Required work: Every line of the data below should be printed exactly. Nothing may be dropped.

Given data:
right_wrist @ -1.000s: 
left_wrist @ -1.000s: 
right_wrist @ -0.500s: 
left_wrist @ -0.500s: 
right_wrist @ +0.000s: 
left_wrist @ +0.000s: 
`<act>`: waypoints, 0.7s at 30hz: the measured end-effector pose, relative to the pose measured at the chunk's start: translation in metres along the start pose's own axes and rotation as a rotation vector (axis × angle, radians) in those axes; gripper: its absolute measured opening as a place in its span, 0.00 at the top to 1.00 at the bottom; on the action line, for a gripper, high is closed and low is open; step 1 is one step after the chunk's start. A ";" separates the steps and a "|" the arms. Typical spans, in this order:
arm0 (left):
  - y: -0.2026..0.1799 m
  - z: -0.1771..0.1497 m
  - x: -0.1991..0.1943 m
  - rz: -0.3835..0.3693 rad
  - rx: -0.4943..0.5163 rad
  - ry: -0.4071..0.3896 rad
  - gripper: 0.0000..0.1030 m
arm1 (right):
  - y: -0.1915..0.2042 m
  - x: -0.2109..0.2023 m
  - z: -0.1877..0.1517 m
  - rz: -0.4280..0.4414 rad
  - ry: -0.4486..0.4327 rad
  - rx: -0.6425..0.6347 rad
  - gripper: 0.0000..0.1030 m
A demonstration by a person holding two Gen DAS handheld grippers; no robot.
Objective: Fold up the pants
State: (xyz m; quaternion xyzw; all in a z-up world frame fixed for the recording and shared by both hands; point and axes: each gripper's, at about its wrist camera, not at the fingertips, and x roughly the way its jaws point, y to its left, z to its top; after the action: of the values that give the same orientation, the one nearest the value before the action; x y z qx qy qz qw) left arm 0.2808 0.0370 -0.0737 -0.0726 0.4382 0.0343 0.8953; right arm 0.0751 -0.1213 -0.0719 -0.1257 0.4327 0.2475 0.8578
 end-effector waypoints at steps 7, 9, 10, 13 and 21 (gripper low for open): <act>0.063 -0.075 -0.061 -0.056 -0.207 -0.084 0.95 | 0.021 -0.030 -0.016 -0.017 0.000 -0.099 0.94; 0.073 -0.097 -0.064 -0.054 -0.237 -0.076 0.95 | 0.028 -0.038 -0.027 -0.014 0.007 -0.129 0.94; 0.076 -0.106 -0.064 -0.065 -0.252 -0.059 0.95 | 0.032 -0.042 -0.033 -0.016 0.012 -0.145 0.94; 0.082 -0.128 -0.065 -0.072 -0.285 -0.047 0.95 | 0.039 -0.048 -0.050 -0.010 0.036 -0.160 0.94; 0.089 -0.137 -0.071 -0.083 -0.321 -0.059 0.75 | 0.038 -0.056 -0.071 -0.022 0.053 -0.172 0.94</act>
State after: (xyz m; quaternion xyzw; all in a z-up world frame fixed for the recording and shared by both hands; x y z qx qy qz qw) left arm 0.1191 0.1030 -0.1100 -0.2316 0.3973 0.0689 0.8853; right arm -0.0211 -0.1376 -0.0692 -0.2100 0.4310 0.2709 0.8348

Exercise answer:
right_wrist @ -1.000s: 
left_wrist @ -1.000s: 
right_wrist @ -0.500s: 
left_wrist @ -0.500s: 
right_wrist @ +0.000s: 
left_wrist @ +0.000s: 
`<act>`: waypoints, 0.7s at 30hz: the measured end-effector pose, relative to the pose measured at the chunk's start: translation in metres along the start pose's own axes and rotation as a rotation vector (axis × angle, radians) in those axes; gripper: its absolute measured opening as a place in its span, 0.00 at the top to 1.00 at the bottom; on the action line, for a gripper, high is closed and low is open; step 1 is one step after the chunk's start. A ";" separates the steps and a "|" the arms. Typical spans, in this order:
arm0 (left):
  - y: -0.2026..0.1799 m
  - z: -0.1771..0.1497 m
  - x: -0.1991..0.1943 m
  - rz: -0.3835..0.3693 rad
  - rx: -0.4943..0.5163 rad
  - ry: -0.4071..0.3896 rad
  - gripper: 0.0000..0.1030 m
arm1 (right):
  - y: -0.1915..0.2042 m
  - x: -0.2109..0.2023 m
  - z: -0.1877..0.1517 m
  - rz: -0.4280..0.4414 rad
  - ry: -0.4486..0.4327 rad
  - rx: -0.6425..0.6347 rad
  - gripper: 0.0000..0.1030 m
A demonstration by a person holding two Gen DAS handheld grippers; no robot.
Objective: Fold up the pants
State: (xyz m; quaternion xyzw; all in a z-up world frame fixed for the recording and shared by both hands; point and axes: each gripper's, at about its wrist camera, not at the fingertips, and x roughly the way its jaws point, y to its left, z to its top; after the action: of the values that give the same orientation, the one nearest the value before the action; x y z qx qy qz qw) left arm 0.2808 0.0370 -0.0737 -0.0726 0.4382 0.0343 0.8953; right arm 0.0751 -0.1213 -0.0719 -0.1257 0.4327 0.2475 0.8578
 end-effector waypoints at steps 7, 9, 10, 13 and 21 (gripper low for open): <act>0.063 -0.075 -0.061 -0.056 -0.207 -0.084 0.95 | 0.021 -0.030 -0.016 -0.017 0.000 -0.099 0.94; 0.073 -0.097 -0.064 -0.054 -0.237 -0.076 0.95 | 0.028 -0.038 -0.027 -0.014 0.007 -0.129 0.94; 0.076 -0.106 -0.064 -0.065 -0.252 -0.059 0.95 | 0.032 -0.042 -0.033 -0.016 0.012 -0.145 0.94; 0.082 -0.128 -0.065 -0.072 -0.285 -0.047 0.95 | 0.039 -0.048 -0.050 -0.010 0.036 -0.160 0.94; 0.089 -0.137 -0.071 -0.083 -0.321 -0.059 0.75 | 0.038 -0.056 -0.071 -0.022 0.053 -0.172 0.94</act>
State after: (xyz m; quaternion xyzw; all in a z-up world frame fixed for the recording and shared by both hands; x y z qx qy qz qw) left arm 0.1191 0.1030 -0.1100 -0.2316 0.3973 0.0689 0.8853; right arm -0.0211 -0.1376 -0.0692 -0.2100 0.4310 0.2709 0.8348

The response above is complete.